Results 1 to 8 of 8

Thread: Data interpretation techniques

  1. #1
    Member CompressMaster's Avatar
    Join Date
    Jun 2018
    Location
    Lovinobana, Slovakia
    Posts
    184
    Thanks
    49
    Thanked 13 Times in 13 Posts

    Data interpretation techniques

    I´d like to ask if it´s possible to store binary files in text mode without altering filesize. I mean something like this:

    1.Any binary file can be converted to hexadecimal, but that´s doubles the filesize since two hex character represents one byte.
    2.There are many data intepretation techniques (base64, octal etc.), but all of them increasing input filesize.

    So, it´s possible to store computer files in text mode (and convert it back losslessly) without increase in filesize at all?

    Thanks.

  2. #2
    Programmer schnaader's Avatar
    Join Date
    May 2008
    Location
    Hessen, Germany
    Posts
    611
    Thanks
    246
    Thanked 240 Times in 119 Posts
    Just leave the file as it is and display it using a character set of 256 different characters that you can distinguish. Other than that, the answer is a simple "No." - text mode usually is ASCII which has control codes and characters looking the same.
    But, what's your use case? E.g. analyzing data works fine using a simple hex editor.

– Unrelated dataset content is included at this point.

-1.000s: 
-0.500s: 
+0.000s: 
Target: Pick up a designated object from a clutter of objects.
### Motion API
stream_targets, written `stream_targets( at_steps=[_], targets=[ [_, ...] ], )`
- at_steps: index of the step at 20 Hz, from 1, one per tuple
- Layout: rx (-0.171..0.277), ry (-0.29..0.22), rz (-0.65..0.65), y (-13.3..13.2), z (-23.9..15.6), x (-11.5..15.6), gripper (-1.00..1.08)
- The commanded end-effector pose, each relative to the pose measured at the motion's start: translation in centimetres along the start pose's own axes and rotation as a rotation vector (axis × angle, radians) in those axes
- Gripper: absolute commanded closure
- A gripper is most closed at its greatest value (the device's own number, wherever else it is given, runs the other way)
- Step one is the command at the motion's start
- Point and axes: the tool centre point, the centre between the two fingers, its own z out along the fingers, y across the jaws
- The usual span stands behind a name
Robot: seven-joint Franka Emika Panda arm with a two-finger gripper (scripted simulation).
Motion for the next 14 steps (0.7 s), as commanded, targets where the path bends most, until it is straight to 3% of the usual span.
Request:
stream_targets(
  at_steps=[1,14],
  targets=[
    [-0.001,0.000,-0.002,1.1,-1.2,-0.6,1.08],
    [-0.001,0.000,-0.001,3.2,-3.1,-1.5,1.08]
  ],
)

    Though a proposal that works for most files would be: compress using cmix and convert to Base85. Decreases file size for all files that cmix can compress by 25% or more
    http://schnaader.info
    Damn kids. They're all alike.

  3. Thanks:

    CompressMaster (1st September 2019)

  4. #3
    Administrator Shelwien's Avatar
    Join Date
    May 2008
    Location
    Kharkov, Ukraine
    Posts
    3,830
    Thanks
    287
    Thanked 1,238 Times in 694 Posts
    There's no OS with integrated data conversion, at most there's integrated compression, which can reduce the overhead:
    Code:
    Z:\052>compact /c /f /exe:lzx book1 book1.bit
    
     Compressing files in Z:\052\
    
    book1                  768771 :    335872 = 2.3 to 1 [OK]
    
     Compressing files in Z:\052\
    
    book1.bit             6150168 :    532480 = 11.6 to 1 [OK]
    
    2 files within 2 directories were compressed.
    6,918,939 total bytes of data are stored in 868,352 bytes.
    The compression ratio is 8.0 to 1.
    
    Z:\052>compact *
    
     Listing Z:\052\
     New files added to this directory will not be compressed.
    
       768771 :    335872 = 2.3 to 1 l book1
      6150168 :    532480 = 11.6 to 1 l book1.bit
    Normally you'd either just use binary i/o which is available in all popular programming languages, for example:
    https://stackoverflow.com/questions/...-i-o-in-python

    Or some standalone converter utilities, like "cat input | bit2hex | process | hex2bin > output"

  5. #4
    Member Gotty's Avatar
    Join Date
    Oct 2017
    Location
    Hungary
    Posts
    399
    Thanks
    278
    Thanked 283 Times in 149 Posts
    What is a text file in your interpretation? "text" has different meanings. Usually: it's a series of human readable characters one after the other with some simple formatting (like line breaks or tabs). A classical text file has a limited range of byte values by forcing them in the (valid) ascii range.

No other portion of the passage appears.